Content starts
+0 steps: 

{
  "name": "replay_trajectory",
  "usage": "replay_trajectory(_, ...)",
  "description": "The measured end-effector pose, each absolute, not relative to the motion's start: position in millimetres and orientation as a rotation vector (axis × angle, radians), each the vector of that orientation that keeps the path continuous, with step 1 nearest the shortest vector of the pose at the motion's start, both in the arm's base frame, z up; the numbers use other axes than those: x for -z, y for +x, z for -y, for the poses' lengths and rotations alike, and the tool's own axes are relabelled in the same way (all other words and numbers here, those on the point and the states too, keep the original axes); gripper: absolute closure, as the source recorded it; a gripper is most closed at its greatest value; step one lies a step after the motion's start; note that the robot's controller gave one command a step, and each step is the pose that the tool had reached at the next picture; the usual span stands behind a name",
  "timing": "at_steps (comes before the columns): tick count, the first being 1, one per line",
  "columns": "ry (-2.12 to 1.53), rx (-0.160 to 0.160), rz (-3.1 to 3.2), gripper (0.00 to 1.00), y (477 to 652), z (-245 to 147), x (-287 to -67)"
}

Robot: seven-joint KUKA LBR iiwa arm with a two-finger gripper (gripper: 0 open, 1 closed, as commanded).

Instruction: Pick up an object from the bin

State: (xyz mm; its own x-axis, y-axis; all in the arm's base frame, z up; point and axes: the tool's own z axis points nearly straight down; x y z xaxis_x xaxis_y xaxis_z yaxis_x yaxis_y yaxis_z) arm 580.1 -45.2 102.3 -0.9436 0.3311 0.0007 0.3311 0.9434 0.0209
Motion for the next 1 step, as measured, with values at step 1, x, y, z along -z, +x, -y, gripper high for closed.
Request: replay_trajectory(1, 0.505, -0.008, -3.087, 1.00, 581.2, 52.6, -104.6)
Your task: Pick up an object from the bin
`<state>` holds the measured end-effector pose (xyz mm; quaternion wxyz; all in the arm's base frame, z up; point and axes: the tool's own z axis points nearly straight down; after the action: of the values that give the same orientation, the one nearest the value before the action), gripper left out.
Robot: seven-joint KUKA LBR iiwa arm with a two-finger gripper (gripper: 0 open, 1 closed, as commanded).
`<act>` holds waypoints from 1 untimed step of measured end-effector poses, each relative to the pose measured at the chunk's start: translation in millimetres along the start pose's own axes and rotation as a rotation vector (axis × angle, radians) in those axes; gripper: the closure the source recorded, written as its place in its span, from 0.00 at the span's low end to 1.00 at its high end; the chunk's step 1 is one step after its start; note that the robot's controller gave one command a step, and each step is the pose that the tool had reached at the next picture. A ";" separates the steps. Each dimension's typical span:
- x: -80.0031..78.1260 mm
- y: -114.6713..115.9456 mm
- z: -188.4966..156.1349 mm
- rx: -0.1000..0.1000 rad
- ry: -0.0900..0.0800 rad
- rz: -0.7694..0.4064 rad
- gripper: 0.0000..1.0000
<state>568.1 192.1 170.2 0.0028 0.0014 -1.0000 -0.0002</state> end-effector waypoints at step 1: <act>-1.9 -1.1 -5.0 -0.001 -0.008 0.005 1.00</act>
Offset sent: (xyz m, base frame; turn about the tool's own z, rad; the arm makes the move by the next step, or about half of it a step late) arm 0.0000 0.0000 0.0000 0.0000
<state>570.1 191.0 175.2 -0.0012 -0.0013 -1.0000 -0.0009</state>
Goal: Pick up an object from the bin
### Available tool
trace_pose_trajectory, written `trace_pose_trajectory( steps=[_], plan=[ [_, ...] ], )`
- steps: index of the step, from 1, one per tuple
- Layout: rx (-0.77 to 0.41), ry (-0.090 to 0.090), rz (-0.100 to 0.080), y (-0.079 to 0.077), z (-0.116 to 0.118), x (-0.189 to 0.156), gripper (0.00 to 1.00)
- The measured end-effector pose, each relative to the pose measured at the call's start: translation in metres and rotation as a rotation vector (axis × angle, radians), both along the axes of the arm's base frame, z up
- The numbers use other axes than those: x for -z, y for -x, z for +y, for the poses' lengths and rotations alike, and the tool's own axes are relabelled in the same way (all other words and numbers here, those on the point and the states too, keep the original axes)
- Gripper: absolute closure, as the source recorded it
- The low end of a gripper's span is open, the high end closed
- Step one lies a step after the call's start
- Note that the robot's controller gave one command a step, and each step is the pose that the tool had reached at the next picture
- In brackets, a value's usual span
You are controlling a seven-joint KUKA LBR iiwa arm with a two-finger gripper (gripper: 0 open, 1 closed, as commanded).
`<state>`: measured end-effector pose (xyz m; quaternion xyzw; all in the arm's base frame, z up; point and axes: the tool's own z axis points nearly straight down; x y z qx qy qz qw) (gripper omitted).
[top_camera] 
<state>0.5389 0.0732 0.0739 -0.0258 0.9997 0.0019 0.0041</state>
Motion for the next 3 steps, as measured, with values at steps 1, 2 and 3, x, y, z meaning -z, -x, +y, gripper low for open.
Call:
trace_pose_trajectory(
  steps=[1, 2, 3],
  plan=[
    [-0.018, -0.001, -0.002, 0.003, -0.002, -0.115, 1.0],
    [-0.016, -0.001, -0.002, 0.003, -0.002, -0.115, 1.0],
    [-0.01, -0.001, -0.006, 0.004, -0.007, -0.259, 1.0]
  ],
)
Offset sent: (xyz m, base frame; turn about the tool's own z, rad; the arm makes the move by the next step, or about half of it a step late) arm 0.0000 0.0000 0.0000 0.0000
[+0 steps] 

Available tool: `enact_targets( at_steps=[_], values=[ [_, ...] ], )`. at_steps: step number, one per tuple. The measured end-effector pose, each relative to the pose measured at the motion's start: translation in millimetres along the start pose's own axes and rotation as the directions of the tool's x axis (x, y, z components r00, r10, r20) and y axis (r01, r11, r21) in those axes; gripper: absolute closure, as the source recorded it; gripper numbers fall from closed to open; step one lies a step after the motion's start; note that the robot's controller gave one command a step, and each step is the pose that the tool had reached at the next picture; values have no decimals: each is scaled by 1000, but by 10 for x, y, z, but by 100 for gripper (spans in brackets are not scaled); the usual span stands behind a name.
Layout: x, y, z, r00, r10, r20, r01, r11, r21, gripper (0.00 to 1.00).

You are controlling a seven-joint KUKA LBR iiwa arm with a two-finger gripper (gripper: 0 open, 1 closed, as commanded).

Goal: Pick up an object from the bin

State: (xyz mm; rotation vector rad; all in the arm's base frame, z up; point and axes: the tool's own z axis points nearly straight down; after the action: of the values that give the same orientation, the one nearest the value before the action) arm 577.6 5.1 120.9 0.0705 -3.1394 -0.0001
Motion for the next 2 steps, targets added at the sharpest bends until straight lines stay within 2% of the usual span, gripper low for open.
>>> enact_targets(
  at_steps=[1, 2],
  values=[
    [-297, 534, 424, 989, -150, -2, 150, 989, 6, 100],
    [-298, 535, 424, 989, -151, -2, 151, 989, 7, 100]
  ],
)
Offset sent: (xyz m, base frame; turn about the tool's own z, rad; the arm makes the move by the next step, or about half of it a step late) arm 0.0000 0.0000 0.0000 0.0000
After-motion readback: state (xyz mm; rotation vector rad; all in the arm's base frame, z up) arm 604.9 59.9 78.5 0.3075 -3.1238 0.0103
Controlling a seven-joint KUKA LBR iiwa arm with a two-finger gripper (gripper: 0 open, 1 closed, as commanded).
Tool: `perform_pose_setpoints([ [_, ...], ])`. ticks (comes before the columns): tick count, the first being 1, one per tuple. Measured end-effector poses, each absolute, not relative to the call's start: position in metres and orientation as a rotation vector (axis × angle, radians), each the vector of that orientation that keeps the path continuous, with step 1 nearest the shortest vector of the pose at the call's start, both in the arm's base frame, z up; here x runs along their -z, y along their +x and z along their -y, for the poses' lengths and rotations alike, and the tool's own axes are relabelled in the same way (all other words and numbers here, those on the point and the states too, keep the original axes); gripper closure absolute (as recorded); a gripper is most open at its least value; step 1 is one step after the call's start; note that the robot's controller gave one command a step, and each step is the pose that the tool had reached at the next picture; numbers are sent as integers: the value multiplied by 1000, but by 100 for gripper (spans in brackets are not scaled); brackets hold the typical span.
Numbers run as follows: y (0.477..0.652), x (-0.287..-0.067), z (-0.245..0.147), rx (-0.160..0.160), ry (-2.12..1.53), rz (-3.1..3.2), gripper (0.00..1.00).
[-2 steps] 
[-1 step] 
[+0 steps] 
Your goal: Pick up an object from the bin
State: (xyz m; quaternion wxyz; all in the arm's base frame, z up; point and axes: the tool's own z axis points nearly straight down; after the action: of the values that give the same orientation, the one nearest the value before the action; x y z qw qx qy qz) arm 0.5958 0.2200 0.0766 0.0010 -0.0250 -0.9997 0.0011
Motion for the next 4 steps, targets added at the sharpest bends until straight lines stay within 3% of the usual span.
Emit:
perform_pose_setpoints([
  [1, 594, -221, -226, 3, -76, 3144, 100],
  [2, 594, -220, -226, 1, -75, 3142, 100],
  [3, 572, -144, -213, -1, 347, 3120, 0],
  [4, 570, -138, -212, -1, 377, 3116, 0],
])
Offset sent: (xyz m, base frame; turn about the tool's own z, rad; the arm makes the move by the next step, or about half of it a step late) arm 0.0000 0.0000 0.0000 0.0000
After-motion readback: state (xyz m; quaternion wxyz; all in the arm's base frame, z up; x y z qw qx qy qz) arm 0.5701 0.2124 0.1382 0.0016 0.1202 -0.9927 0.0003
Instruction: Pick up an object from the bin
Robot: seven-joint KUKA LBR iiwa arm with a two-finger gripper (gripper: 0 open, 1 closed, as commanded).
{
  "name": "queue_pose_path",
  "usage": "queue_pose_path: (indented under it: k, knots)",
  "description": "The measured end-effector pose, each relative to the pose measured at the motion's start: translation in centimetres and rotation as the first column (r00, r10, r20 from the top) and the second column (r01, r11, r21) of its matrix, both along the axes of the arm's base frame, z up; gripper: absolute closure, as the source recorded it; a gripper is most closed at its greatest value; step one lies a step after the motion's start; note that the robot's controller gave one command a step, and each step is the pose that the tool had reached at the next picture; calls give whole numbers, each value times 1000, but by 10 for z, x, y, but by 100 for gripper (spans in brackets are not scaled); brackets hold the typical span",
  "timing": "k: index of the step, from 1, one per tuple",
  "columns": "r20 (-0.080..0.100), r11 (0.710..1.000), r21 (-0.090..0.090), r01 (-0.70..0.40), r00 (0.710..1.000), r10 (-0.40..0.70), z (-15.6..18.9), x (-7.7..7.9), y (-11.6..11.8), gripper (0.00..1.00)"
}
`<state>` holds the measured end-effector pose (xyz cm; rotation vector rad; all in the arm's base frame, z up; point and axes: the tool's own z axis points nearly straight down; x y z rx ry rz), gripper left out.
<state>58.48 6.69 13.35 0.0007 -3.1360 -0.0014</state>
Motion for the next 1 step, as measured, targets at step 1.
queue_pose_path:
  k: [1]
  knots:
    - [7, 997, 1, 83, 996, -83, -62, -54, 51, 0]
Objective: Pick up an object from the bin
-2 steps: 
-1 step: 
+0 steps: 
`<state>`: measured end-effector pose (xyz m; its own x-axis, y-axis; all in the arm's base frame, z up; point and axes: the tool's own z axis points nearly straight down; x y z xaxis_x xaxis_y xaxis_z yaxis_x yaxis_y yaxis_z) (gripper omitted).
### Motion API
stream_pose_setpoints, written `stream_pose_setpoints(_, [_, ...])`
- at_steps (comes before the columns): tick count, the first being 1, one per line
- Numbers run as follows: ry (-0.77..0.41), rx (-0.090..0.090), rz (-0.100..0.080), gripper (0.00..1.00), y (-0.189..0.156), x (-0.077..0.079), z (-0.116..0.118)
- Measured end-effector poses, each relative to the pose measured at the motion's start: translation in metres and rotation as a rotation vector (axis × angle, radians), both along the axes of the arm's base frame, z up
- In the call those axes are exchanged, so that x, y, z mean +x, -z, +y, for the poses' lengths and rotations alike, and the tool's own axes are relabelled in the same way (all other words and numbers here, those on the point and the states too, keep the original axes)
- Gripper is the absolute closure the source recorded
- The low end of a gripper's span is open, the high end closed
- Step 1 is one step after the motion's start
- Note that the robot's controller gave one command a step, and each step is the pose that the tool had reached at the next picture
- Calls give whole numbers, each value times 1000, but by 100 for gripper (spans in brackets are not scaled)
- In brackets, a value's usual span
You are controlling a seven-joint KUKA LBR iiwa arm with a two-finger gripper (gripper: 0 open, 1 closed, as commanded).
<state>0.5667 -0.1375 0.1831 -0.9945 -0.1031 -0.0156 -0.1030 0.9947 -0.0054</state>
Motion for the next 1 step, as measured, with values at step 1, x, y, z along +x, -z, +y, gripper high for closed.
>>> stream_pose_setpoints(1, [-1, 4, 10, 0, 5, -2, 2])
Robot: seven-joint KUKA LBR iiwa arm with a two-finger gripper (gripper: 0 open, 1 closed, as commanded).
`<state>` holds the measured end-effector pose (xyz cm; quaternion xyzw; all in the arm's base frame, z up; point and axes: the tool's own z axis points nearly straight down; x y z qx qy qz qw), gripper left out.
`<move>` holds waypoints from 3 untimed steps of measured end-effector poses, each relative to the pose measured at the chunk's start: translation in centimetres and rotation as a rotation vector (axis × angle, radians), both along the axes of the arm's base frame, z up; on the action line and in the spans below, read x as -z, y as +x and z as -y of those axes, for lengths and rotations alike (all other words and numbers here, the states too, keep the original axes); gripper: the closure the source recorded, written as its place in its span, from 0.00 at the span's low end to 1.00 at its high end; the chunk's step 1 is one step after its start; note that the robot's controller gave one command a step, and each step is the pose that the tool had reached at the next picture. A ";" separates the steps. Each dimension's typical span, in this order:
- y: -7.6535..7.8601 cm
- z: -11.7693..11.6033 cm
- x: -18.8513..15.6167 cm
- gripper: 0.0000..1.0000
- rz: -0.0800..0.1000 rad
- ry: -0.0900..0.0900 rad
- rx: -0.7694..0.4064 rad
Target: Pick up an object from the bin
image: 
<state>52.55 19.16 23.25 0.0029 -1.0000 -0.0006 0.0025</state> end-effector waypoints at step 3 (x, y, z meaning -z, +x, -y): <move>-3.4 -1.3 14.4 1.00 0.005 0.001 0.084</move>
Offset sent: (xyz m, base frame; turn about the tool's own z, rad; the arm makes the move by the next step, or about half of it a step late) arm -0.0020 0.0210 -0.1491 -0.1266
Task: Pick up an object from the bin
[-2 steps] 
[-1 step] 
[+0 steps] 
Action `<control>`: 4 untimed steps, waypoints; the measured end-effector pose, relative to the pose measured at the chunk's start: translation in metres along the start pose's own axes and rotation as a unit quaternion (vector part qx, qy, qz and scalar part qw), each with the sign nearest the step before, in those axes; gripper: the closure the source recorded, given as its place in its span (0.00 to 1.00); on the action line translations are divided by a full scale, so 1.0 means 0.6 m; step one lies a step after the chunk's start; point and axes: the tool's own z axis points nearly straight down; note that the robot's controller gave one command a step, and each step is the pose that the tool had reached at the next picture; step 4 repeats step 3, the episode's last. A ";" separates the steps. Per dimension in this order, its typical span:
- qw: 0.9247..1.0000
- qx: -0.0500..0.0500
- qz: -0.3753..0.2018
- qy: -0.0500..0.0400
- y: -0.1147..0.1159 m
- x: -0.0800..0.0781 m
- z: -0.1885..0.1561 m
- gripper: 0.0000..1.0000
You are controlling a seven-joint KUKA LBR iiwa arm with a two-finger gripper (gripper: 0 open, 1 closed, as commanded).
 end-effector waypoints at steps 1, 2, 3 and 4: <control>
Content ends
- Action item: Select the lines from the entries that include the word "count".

- Output below:
  "timing": "at_steps (comes before the columns): tick count, the first being 1, one per line",
Tool: `perform_pose_setpoints([ [_, ...], ])`. ticks (comes before the columns): tick count, the first being 1, one per tuple. Measured end-effector poses, each absolute, not relative to the call's start: position in metres and orientation as a rotation vector (axis × angle, radians), each the vector of that orientation that keeps the path continuous, with step 1 nearest the shortest vector of the pose at the call's start, both in the arm's base frame, z up; here x runs along their -z, y along their +x and z along their -y, for the poses' lengths and rotations alike, and the tool's own axes are relabelled in the same way (all other words and numbers here, those on the point and the states too, keep the original axes); gripper closure absolute (as recorded); a gripper is most open at its least value; step 1 is one step after the call's start; note that the robot's controller gave one command a step, and each step is the pose that the tool had reached at the next picture; numbers are sent as integers: the value multiplied by 1000, but by 100 for gripper (spans in brackets are not scaled); brackets hold the typical span.
- at_steps (comes before the columns): tick count, the first being 1, one per line

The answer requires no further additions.